§ **PROBLEM REQUIREMENTS**
Going from the top of the listing below to the line that holds "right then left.", reproduce each line exactly; no pictures.

** Opening INFORMATION SHOWN block **

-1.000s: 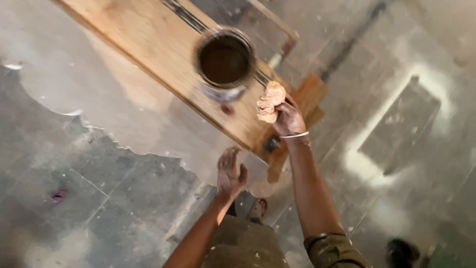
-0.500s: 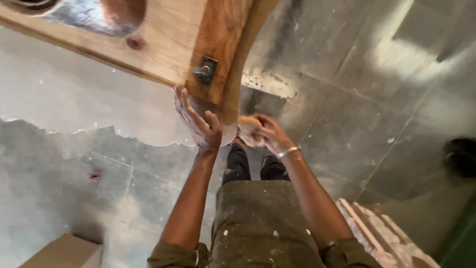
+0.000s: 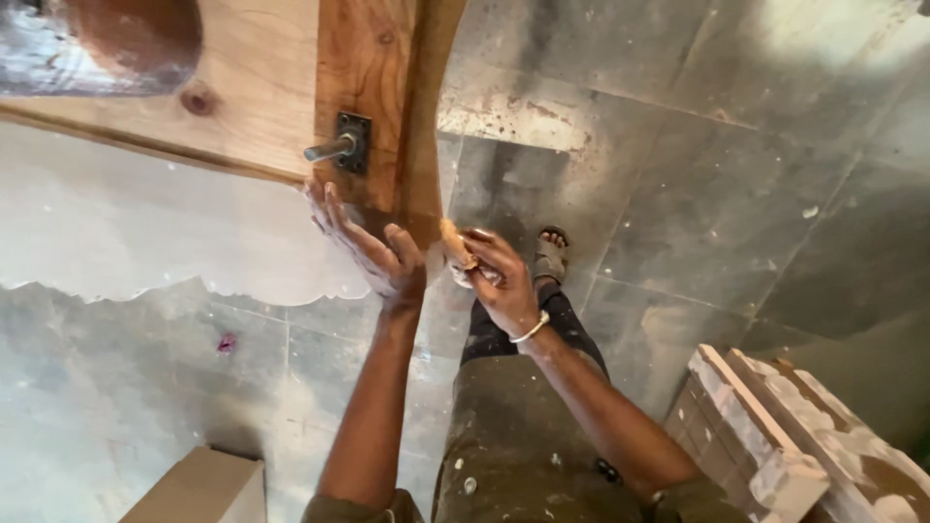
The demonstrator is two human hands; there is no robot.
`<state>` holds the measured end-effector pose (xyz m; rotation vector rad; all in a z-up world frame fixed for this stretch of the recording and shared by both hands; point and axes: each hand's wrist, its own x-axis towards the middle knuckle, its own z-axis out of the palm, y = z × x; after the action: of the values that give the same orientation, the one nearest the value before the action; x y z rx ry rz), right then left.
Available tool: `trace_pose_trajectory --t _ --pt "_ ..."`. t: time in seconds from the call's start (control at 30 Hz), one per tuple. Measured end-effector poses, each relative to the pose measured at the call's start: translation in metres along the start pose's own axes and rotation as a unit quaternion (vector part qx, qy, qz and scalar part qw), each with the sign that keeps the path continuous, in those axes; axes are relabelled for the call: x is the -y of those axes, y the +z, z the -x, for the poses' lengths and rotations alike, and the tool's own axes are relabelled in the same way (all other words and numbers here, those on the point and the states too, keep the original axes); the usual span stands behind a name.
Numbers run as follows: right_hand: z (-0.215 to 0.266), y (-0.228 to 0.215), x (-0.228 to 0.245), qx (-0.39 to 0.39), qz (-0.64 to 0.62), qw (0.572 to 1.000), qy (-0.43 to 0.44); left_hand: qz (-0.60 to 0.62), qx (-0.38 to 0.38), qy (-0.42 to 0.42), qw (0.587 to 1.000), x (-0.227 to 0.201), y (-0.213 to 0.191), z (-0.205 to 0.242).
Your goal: The person applies a dark wood finish to a large, scalloped wooden board using a cloth. They repeatedly dip the cloth into a metal can of finish and wipe it onto the surface, covering the edges and the main area of the board.
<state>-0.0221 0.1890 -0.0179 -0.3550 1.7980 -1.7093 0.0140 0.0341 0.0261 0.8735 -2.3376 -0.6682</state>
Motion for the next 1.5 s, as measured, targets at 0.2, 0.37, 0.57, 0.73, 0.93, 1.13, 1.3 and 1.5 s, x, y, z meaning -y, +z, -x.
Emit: trace_pose_trajectory --t 0.2,0.37,0.57,0.73,0.93,1.13,1.3,1.5 --pt "-0.111 0.022 0.002 -0.169 0.005 0.984 -0.048 -0.022 0.01 -0.007 1.0 0.0 0.003 -0.002" --pt "-0.292 -0.041 -0.014 -0.327 -0.003 0.942 -0.075 -0.049 0.018 -0.01 0.999 0.001 0.003 0.001" --pt "-0.229 -0.03 -0.003 -0.222 -0.039 0.966 -0.129 -0.043 0.031 -0.013 0.999 -0.001 0.001 -0.002" --pt "-0.191 -0.007 0.008 -0.199 -0.01 0.978 -0.067 -0.055 0.03 -0.01 0.998 -0.003 0.002 -0.002" --pt "-0.291 -0.072 -0.015 -0.225 0.086 0.962 -0.127 -0.054 0.024 -0.008 0.998 0.0 0.003 -0.001" --pt "-0.248 -0.071 0.024 -0.124 0.024 0.978 -0.168 -0.037 0.023 -0.008 0.999 -0.002 0.002 -0.002" --pt "-0.143 -0.015 0.025 -0.043 0.096 0.983 -0.151 -0.001 0.029 -0.014 0.999 0.004 0.0 0.003" --pt "-0.191 -0.013 0.028 -0.162 -0.461 0.872 0.018 0.026 0.066 0.008 0.997 0.009 -0.014 0.0"
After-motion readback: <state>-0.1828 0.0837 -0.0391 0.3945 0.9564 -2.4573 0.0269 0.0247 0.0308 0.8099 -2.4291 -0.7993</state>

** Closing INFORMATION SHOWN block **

§ **ANSWER TO THE PROBLEM**
-1.000s: 
-0.500s: 
+0.000s: 
The demonstrator is two human hands; there is no robot.
`<state>` holds the measured end-effector pose (xyz m; rotation vector rad; all in a z-up world frame fixed for this stretch of the recording and shared by both hands; point and axes: each hand's wrist, its own x-axis towards the middle knuckle, its own z-axis out of the palm, y = z × x; after the action: of the values that give the same orientation, the one nearest the value before the action; x y z rx ry rz), right then left.

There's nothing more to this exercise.